I am looking for a tractor with a high lift that can transport 4X4 bales and also be able to clean our barn with. Used would be great as new is ridiculous in price. Any suggestions would be great. Thanks


----------



## Beav (Feb 14, 2016)

try Tractorhouse and Fastline they have lot tractors listed by horse power and you can compare prices on several brands at once. Craig's list also has a lot of tractors listed from individuals


----------



## 8350HiTech (Jul 26, 2013)

You're going to need more details you're looking for specific models.


----------



## fball1208 (Jul 13, 2011)

Just wondering what would be a good size that could do both.
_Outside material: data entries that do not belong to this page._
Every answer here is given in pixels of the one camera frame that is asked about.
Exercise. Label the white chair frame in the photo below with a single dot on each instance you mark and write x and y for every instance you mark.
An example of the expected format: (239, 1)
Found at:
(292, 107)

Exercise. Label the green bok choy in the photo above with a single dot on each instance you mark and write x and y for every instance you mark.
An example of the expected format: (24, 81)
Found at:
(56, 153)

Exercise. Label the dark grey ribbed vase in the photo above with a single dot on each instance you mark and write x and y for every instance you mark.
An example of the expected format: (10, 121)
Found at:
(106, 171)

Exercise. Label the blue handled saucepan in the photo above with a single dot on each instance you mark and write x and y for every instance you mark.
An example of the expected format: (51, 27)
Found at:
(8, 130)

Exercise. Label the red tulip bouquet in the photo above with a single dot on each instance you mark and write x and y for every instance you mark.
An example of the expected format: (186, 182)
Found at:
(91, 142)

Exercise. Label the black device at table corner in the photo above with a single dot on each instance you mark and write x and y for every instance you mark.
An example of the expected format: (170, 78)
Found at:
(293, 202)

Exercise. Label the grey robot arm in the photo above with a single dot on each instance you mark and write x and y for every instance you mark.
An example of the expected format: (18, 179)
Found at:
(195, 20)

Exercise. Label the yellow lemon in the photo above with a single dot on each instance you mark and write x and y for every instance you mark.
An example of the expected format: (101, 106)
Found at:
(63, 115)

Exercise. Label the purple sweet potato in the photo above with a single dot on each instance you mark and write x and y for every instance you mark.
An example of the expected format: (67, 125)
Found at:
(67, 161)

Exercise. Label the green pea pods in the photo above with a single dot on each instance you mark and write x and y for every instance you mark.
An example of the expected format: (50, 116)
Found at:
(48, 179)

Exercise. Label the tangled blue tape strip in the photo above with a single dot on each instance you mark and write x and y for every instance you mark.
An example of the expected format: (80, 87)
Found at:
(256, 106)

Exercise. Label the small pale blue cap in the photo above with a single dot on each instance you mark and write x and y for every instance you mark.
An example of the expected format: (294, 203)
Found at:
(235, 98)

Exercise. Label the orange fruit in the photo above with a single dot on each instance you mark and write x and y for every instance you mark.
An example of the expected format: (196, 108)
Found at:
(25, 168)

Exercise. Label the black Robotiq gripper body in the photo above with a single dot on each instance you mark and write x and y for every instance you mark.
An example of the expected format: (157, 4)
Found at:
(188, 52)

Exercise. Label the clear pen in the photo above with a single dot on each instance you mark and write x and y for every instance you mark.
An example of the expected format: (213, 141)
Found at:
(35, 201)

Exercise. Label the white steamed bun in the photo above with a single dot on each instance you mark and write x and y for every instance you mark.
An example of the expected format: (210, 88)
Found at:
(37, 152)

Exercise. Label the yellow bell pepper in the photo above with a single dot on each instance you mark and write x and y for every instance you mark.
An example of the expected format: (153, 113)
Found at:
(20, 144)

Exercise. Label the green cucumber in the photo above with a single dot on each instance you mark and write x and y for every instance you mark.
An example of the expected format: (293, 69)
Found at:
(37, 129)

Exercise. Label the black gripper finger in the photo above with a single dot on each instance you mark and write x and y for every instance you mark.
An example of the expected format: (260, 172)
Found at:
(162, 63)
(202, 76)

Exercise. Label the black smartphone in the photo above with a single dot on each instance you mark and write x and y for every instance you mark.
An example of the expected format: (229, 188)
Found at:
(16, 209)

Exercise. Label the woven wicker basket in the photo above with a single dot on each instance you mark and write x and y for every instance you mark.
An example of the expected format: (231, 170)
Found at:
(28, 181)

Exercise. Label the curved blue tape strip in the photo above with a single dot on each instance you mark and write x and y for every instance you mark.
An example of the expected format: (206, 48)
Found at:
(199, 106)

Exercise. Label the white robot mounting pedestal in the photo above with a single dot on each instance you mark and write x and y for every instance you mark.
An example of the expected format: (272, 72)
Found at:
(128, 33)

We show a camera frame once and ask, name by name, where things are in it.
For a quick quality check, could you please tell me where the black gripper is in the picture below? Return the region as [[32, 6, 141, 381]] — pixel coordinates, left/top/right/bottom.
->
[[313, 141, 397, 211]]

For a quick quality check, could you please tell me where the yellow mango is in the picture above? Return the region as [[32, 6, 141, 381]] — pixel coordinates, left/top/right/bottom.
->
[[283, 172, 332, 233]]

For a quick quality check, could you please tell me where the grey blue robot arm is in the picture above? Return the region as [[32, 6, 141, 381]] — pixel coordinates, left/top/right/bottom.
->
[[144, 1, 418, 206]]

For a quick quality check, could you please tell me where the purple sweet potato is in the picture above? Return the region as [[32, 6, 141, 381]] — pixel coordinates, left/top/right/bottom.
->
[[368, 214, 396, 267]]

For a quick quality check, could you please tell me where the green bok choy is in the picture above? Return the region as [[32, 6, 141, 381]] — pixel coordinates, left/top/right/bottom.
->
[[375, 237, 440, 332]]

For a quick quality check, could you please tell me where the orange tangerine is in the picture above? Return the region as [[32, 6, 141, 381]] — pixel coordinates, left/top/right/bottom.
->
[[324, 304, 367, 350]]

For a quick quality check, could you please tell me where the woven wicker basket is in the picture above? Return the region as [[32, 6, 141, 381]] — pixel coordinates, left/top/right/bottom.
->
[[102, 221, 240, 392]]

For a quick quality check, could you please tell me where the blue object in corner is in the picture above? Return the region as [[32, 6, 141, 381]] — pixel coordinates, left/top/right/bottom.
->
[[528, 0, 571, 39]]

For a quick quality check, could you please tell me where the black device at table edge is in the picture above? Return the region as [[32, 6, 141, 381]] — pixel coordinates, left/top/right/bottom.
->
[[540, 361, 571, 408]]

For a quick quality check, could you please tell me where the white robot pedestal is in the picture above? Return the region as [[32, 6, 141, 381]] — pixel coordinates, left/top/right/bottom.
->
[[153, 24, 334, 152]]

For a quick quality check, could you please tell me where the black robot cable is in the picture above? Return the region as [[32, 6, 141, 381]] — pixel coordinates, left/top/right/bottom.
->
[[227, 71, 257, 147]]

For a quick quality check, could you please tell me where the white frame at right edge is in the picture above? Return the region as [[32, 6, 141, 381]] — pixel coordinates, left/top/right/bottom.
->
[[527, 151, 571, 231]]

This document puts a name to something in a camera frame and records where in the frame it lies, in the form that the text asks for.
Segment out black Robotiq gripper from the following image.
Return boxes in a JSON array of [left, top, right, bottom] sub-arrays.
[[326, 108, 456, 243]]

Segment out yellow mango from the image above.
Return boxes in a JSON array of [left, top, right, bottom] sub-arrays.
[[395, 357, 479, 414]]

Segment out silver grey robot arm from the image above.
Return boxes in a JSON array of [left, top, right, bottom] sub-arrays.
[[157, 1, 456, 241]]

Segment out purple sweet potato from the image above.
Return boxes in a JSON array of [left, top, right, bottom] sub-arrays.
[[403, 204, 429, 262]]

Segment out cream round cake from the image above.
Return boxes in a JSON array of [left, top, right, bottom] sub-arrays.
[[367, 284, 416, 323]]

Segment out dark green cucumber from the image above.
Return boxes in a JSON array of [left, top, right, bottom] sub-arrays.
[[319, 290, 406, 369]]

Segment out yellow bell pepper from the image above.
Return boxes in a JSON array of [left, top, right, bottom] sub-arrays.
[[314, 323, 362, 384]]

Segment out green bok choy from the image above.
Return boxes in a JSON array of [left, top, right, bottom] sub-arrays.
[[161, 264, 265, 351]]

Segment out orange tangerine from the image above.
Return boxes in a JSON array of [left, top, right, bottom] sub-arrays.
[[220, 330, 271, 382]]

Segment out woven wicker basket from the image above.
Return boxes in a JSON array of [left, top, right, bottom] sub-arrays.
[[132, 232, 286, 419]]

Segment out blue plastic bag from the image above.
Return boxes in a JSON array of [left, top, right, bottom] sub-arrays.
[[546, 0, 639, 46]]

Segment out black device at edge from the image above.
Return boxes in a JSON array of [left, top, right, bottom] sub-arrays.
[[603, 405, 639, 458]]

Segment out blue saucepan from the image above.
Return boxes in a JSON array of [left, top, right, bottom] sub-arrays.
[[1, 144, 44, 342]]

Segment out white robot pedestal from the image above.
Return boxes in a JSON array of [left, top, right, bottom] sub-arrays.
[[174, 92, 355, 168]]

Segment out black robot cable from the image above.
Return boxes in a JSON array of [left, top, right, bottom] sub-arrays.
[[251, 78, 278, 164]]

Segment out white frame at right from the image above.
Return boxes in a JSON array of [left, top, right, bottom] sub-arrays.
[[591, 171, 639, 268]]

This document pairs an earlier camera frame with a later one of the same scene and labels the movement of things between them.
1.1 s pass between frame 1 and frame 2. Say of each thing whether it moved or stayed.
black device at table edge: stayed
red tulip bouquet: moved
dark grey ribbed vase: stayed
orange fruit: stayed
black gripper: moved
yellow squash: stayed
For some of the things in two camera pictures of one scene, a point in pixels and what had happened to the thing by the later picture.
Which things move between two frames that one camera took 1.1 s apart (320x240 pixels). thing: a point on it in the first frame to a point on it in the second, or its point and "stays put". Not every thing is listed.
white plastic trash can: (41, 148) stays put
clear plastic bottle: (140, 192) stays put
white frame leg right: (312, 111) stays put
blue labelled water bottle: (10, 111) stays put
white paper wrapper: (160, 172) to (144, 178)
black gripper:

Looked at a Massey 1700 size


----------



## thendrix (May 14, 2015)

How big is the opening in your barn? I like Kubota. I've used a couple of them for around 15 years and have had no problems with either. One is an L4310 (43hp compact with loader), and the other is an M6800. I like the size of the 6800 for a utility but the 4310 could do what you're looking for. I've moved 4x5 bales with the 4310


----------



## fball1208 (Jul 13, 2011)

I believe the opening is going to be 25ft wide and 20ft high. We have to rebuild as someone arsoned our barn a few years ago


----------



## thendrix (May 14, 2015)

We've also put about 200hrs on an LS 3038 with no problems. 3038 is small for your requirements but as far as the LS brand is concerned we've had pretty good service so far.


----------